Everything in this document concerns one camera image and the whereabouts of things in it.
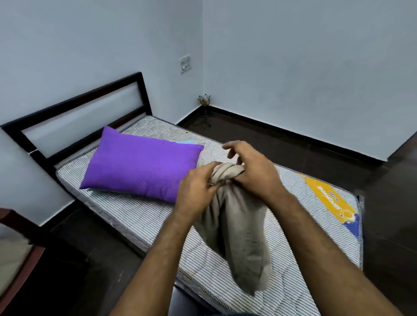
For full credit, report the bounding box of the purple dotted pillow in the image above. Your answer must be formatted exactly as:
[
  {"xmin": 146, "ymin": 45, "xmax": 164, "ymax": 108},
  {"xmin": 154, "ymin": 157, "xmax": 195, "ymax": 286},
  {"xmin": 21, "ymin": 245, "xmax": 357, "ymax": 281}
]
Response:
[{"xmin": 79, "ymin": 126, "xmax": 205, "ymax": 204}]

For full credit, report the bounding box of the dark wooden bed frame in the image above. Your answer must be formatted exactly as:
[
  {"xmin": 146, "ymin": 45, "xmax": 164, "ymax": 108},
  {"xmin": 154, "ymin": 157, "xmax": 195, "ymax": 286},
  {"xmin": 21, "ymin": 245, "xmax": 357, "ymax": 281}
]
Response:
[{"xmin": 0, "ymin": 72, "xmax": 153, "ymax": 183}]

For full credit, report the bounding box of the beige striped bed sheet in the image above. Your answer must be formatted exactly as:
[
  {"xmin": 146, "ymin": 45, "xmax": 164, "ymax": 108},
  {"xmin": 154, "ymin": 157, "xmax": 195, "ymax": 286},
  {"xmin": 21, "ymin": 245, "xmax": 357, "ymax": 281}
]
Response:
[{"xmin": 0, "ymin": 236, "xmax": 33, "ymax": 297}]

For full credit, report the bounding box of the white striped mattress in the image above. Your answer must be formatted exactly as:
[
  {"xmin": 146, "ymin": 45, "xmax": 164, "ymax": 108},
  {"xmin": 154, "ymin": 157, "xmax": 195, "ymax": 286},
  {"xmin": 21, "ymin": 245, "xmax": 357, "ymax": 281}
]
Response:
[{"xmin": 55, "ymin": 115, "xmax": 365, "ymax": 316}]

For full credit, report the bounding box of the person's left forearm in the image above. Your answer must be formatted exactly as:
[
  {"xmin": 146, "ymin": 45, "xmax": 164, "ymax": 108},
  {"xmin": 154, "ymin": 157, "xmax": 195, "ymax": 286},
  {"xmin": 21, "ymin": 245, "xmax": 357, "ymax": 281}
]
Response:
[{"xmin": 109, "ymin": 208, "xmax": 209, "ymax": 316}]

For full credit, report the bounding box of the person's right hand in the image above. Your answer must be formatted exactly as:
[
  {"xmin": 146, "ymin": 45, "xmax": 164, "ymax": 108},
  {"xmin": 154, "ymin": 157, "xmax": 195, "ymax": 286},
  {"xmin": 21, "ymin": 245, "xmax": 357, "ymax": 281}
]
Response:
[{"xmin": 221, "ymin": 140, "xmax": 291, "ymax": 204}]

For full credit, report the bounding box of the plain taupe bed sheet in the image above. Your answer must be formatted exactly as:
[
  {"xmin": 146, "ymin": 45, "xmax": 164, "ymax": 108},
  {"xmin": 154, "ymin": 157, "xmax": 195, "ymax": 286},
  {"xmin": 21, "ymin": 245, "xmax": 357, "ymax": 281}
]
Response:
[{"xmin": 194, "ymin": 162, "xmax": 273, "ymax": 297}]

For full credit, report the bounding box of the person's right forearm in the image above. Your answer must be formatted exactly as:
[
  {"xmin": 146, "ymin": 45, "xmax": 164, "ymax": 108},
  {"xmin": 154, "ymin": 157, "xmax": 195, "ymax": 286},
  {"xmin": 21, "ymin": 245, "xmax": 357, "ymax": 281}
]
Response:
[{"xmin": 267, "ymin": 190, "xmax": 404, "ymax": 316}]

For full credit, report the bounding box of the maroon plastic chair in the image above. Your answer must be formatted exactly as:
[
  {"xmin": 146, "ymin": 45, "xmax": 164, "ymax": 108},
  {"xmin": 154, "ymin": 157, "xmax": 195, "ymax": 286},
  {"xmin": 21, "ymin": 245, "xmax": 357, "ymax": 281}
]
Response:
[{"xmin": 0, "ymin": 208, "xmax": 46, "ymax": 313}]

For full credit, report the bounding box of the person's left hand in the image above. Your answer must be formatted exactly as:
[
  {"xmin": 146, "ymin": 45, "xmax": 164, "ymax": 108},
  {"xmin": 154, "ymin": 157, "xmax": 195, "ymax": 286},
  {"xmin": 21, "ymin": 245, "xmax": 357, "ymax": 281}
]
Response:
[{"xmin": 174, "ymin": 162, "xmax": 225, "ymax": 224}]

Instructions to follow:
Set down the entries shown above once more, exactly as they read, but without pictures.

Solution to the problem:
Everything in this document concerns one camera image and the whereabouts of things in it.
For full credit, report the bounding box of the purple dotted pillow in the image above. Your answer must be formatted exactly as:
[
  {"xmin": 146, "ymin": 45, "xmax": 164, "ymax": 108},
  {"xmin": 154, "ymin": 157, "xmax": 195, "ymax": 286},
  {"xmin": 21, "ymin": 245, "xmax": 357, "ymax": 281}
]
Response:
[{"xmin": 79, "ymin": 126, "xmax": 205, "ymax": 204}]

For full credit, report the bounding box of the dark wooden bed frame in the image above. Your answer must be formatted exactly as:
[
  {"xmin": 146, "ymin": 45, "xmax": 164, "ymax": 108},
  {"xmin": 154, "ymin": 157, "xmax": 195, "ymax": 286},
  {"xmin": 21, "ymin": 245, "xmax": 357, "ymax": 281}
]
Response:
[{"xmin": 0, "ymin": 72, "xmax": 153, "ymax": 183}]

For full credit, report the bounding box of the beige striped bed sheet in the image above. Your answer must be formatted exactly as:
[
  {"xmin": 146, "ymin": 45, "xmax": 164, "ymax": 108},
  {"xmin": 154, "ymin": 157, "xmax": 195, "ymax": 286},
  {"xmin": 21, "ymin": 245, "xmax": 357, "ymax": 281}
]
Response:
[{"xmin": 0, "ymin": 236, "xmax": 33, "ymax": 297}]

For full credit, report the bounding box of the white striped mattress in the image above. Your answer must be formatted exactly as:
[
  {"xmin": 146, "ymin": 45, "xmax": 164, "ymax": 108},
  {"xmin": 154, "ymin": 157, "xmax": 195, "ymax": 286},
  {"xmin": 21, "ymin": 245, "xmax": 357, "ymax": 281}
]
Response:
[{"xmin": 55, "ymin": 115, "xmax": 365, "ymax": 316}]

For full credit, report the bounding box of the person's left forearm in the image above. Your answer must be formatted exactly as:
[
  {"xmin": 146, "ymin": 45, "xmax": 164, "ymax": 108},
  {"xmin": 154, "ymin": 157, "xmax": 195, "ymax": 286},
  {"xmin": 21, "ymin": 245, "xmax": 357, "ymax": 281}
]
Response:
[{"xmin": 109, "ymin": 208, "xmax": 209, "ymax": 316}]

For full credit, report the bounding box of the person's right hand in the image above. Your answer must be formatted exactly as:
[
  {"xmin": 146, "ymin": 45, "xmax": 164, "ymax": 108},
  {"xmin": 154, "ymin": 157, "xmax": 195, "ymax": 286},
  {"xmin": 21, "ymin": 245, "xmax": 357, "ymax": 281}
]
Response:
[{"xmin": 221, "ymin": 140, "xmax": 291, "ymax": 204}]

For full credit, report the bounding box of the plain taupe bed sheet in the image above. Your answer must be formatted exactly as:
[
  {"xmin": 146, "ymin": 45, "xmax": 164, "ymax": 108},
  {"xmin": 154, "ymin": 157, "xmax": 195, "ymax": 286},
  {"xmin": 21, "ymin": 245, "xmax": 357, "ymax": 281}
]
Response:
[{"xmin": 194, "ymin": 162, "xmax": 273, "ymax": 297}]

For full credit, report the bounding box of the person's right forearm in the image above. Your answer must be formatted exactly as:
[
  {"xmin": 146, "ymin": 45, "xmax": 164, "ymax": 108},
  {"xmin": 154, "ymin": 157, "xmax": 195, "ymax": 286},
  {"xmin": 21, "ymin": 245, "xmax": 357, "ymax": 281}
]
Response:
[{"xmin": 267, "ymin": 190, "xmax": 404, "ymax": 316}]

For full credit, report the bounding box of the maroon plastic chair in the image above. Your answer must be formatted exactly as:
[
  {"xmin": 146, "ymin": 45, "xmax": 164, "ymax": 108},
  {"xmin": 154, "ymin": 157, "xmax": 195, "ymax": 286},
  {"xmin": 21, "ymin": 245, "xmax": 357, "ymax": 281}
]
Response:
[{"xmin": 0, "ymin": 208, "xmax": 46, "ymax": 313}]

For full credit, report the bounding box of the person's left hand in the image above. Your answer must be formatted exactly as:
[
  {"xmin": 146, "ymin": 45, "xmax": 164, "ymax": 108},
  {"xmin": 154, "ymin": 157, "xmax": 195, "ymax": 286},
  {"xmin": 21, "ymin": 245, "xmax": 357, "ymax": 281}
]
Response:
[{"xmin": 174, "ymin": 162, "xmax": 225, "ymax": 224}]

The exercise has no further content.